Do you have a "best friend?" What is he or she like?
Do you spend much time with your friends? Are you trying to make more?
For myself - I've been thinking about this question fairly often lately. I moved away from my home state in 2016, at age 27, and have never really achieved the same levels of friendship as what I had there. Moreover, this has increased the older I've gotten. I do have some close friends here in Ohio, but the total number of hangouts I've engaged in 2025 is probably around 5.
Certainly getting married is a major factor; I got married in January and so I hang out with my wife every day. Accordingly I have plenty of human contact. I also find that I have little desire to take steps to make more friends. I actually would say I've given up on meeting kindred spirits of that kind. I don't mean that in a depressing way, but rather - I'm close to halfway through my life, and I've met so few people that I share interests and worldview with that it doesn't feel worth expending energy on.
I had a "best friend" that I met in childhood. He was my best man in my wedding and we still talk quite often, but we live thousands of miles apart now.

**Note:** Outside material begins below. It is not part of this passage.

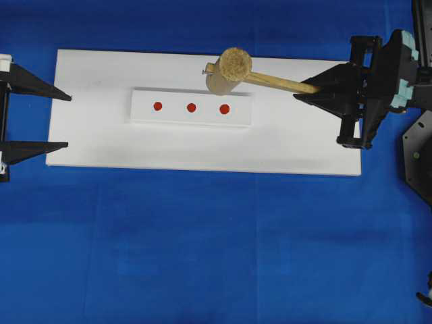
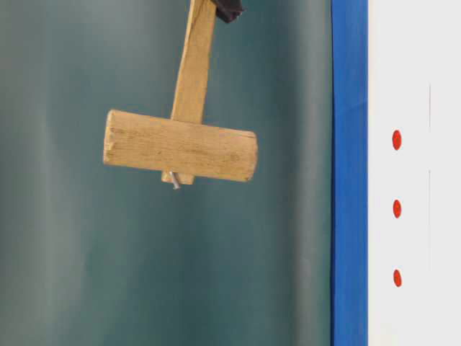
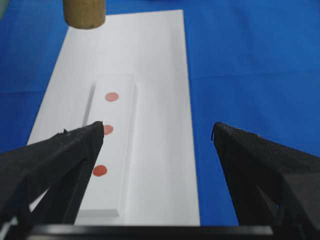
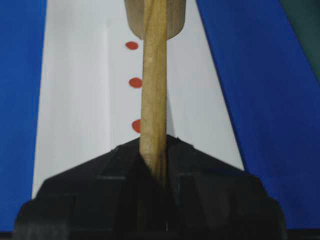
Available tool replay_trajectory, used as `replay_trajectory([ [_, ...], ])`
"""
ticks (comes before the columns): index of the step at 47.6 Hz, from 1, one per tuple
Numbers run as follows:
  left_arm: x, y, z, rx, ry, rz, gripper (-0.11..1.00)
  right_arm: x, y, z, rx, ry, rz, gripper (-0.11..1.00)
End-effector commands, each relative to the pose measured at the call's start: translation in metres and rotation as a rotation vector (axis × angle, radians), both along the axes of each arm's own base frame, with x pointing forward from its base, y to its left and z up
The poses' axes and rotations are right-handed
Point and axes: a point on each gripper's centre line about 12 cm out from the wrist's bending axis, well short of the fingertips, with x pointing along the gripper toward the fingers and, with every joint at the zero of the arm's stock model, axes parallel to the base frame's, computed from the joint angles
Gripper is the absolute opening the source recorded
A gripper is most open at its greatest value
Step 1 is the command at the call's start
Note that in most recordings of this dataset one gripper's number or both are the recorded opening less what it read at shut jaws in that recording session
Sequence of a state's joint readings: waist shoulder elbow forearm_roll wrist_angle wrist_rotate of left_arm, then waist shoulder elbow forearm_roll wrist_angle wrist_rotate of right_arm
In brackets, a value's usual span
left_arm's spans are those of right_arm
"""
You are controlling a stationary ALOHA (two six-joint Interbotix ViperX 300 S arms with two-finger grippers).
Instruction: Hit the mark with a hammer.
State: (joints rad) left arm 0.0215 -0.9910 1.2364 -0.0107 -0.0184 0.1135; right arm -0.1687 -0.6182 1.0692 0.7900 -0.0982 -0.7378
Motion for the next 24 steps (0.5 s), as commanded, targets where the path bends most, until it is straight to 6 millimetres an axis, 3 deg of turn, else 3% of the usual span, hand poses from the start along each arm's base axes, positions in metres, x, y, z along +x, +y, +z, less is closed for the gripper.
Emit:
replay_trajectory([
  [1,0.002,0.0,0.002,-0.001,-0.006,0.002,0.88,0.003,-0.001,0.002,-0.004,-0.003,-0.003,0.02],
  [7,0.002,0.0,0.002,-0.001,-0.006,0.002,0.88,0.008,-0.003,-0.028,0.03,0.093,-0.02,0.02],
  [16,0.002,0.0,0.002,-0.001,-0.006,0.002,0.88,0.013,0.0,-0.095,0.142,0.327,-0.058,0.02],
  [19,0.001,0.0,0.003,-0.001,-0.009,0.002,0.88,0.015,0.001,-0.101,0.149,0.353,-0.051,0.02],
  [24,0.001,0.0,0.003,-0.001,-0.009,0.002,0.88,0.016,0.001,-0.095,0.138,0.329,-0.049,0.02],
])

This fellow, C, is a math-and-science nerd. Huge reader. Very interested in machines and physical systems; currently works for a municipality maintaining light rail vehicles. He came from a very broken, impoverished home; neither parent was a high school graduate. We went to uni together, and neither of us knew what to do there, as neither of us had parents or knew anyone else that had. He majored in history, for no real reason, and then upon graduating joined the Army. While stationed in Alaska, he met his now-wife, and they now have three kids and a nice stable life. We hung out constantly between 2005 and 2012 when he joined up; together we discovered the joys of alcohol and exploring abandoned buildings. We also spent that period of our lives together where you could just amble around WalMart together at 11:00 PM and call that "hanging out." Since he joined the Army in 2012, I've seen him about once every two years.
We diverged politically in the 2010s: from generic John Kerry-supporting centrists, we lurched in different directions. He became one of the people who celebrated Charlie Kirk's killing on social media; I bought Steve Sailer's book and talk to him on Substack every now and then. Our friendship has persisted because we never confront each other about these things, but this is also only possible because of the time and distance. It feels more like an artifact of history than anything else. I am genuinely repulsed by some of the things he believes, but as long as we have the detente in place where we simply don't discuss any of it, we can continue talking about the things we have in common.
Other people succeeded C as my "active" best friend - someone I actually saw regularly and hung out with often - but since I turned 30 this role is vacant. Now most social activities feel like interruptions of time I could be spending in my Strandmon chair reading.